> _WORK INSTRUCTIONS_: Report every line below that holds the word "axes".

START SUPPLIED INFORMATION

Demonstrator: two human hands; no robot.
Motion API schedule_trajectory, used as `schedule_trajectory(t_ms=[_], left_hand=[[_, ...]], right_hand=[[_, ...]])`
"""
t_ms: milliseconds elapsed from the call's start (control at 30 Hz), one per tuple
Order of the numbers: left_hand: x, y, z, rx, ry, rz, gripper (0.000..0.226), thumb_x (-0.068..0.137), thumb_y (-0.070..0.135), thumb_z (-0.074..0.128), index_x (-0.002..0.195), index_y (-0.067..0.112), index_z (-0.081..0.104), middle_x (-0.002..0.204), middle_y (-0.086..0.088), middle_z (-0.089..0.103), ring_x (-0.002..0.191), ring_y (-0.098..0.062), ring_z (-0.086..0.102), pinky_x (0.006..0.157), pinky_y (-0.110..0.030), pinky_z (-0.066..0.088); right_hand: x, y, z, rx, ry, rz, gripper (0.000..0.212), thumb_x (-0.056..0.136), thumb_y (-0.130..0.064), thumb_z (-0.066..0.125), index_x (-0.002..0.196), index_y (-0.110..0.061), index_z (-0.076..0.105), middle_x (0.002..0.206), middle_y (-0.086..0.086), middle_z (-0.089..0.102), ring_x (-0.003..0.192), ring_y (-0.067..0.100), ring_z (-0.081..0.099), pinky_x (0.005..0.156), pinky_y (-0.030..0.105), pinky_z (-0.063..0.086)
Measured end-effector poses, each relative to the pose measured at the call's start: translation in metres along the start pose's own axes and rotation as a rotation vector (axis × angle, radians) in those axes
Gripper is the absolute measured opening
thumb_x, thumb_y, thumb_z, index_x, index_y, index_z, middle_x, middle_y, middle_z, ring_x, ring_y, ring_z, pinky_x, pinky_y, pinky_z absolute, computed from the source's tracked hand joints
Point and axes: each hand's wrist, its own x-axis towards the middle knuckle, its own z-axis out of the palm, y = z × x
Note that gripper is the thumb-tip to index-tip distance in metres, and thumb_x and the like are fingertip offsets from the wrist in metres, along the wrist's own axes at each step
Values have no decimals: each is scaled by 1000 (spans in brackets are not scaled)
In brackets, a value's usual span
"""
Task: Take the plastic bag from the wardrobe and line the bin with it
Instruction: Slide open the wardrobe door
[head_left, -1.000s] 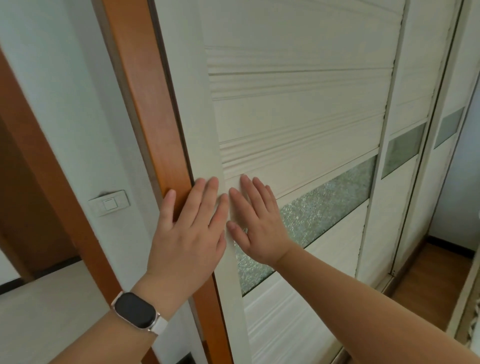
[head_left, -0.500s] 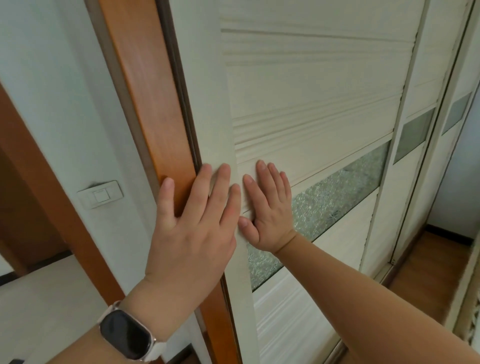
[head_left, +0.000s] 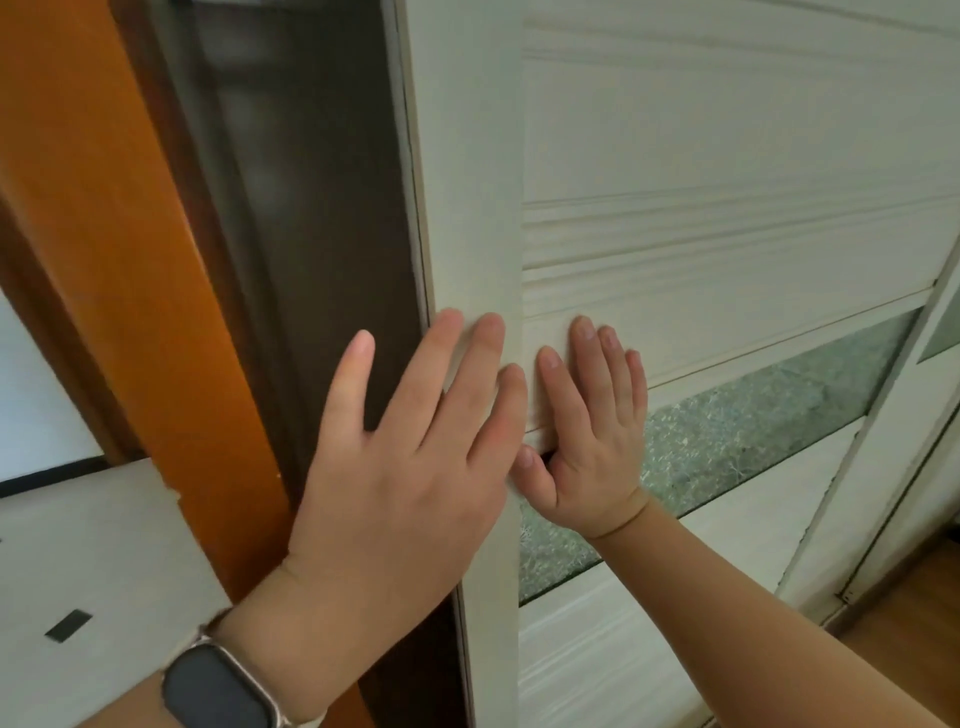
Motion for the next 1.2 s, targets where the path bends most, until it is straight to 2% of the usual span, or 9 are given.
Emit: schedule_trajectory(t_ms=[167, 367, 833, 1000, 1200], left_hand=[[21, 34, 22, -60, 141, -58, 40, 94, 34, 51, 126, 13, 62, 145, -15, 48, 137, -33, 37, 107, -55, 31], [55, 67, 56, -108, 280, -80, 42, 86, 35, 59, 122, 14, 66, 144, -13, 44, 136, -31, 36, 106, -54, 33], [134, 136, 104, -199, 434, 8, 47, 77, 32, 62, 120, 12, 60, 139, -15, 45, 132, -36, 36, 103, -55, 39], [164, 153, 119, -303, 454, 93, 43, 78, 28, 58, 117, 10, 60, 139, -18, 44, 136, -35, 33, 110, -53, 31], [191, 179, 137, -388, 513, 125, 42, 78, 28, 55, 115, 9, 61, 138, -18, 46, 136, -34, 33, 112, -51, 29]], right_hand=[[-6, 38, -6, 15, 6, -5, 66, 91, -52, 28, 146, -16, 30, 150, 12, 31, 141, 33, 26, 109, 58, 27], [-10, 85, -12, 23, 7, 2, 65, 91, -52, 29, 145, -15, 32, 147, 16, 34, 141, 32, 27, 109, 57, 27], [-20, 189, -27, 34, -21, 7, 62, 93, -50, 29, 143, -13, 35, 148, 15, 32, 140, 33, 28, 110, 57, 26], [-24, 222, -32, 24, -53, 10, 61, 93, -49, 29, 142, -12, 34, 149, 14, 30, 141, 33, 27, 110, 58, 25], [-25, 257, -42, -3, -102, 20, 60, 94, -48, 28, 141, -11, 34, 148, 16, 29, 140, 36, 27, 108, 60, 28]])
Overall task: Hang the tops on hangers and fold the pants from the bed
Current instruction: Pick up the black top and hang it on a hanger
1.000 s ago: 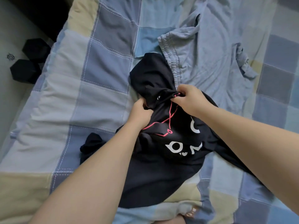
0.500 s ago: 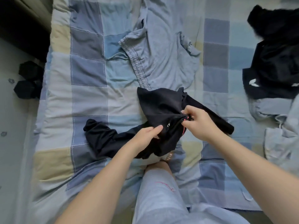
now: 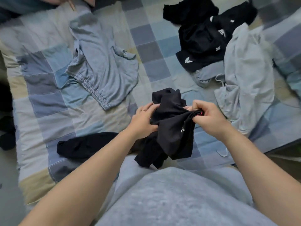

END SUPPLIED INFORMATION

> _ANSWER AREA_:
Measured end-effector poses, each relative to the pose measured at the call's start: translation in metres along the start pose's own axes and rotation as a rotation vector (axis × angle, radians) in those axes
Point and axes: each hand's wrist, its own x-axis towards the middle knuckle, its own z-axis out of the palm, y = z × x
Note that gripper is the thumb-tip to index-tip distance in metres, and thumb_x and the like are fingertip offsets from the wrist in metres, along the wrist's own axes at each step

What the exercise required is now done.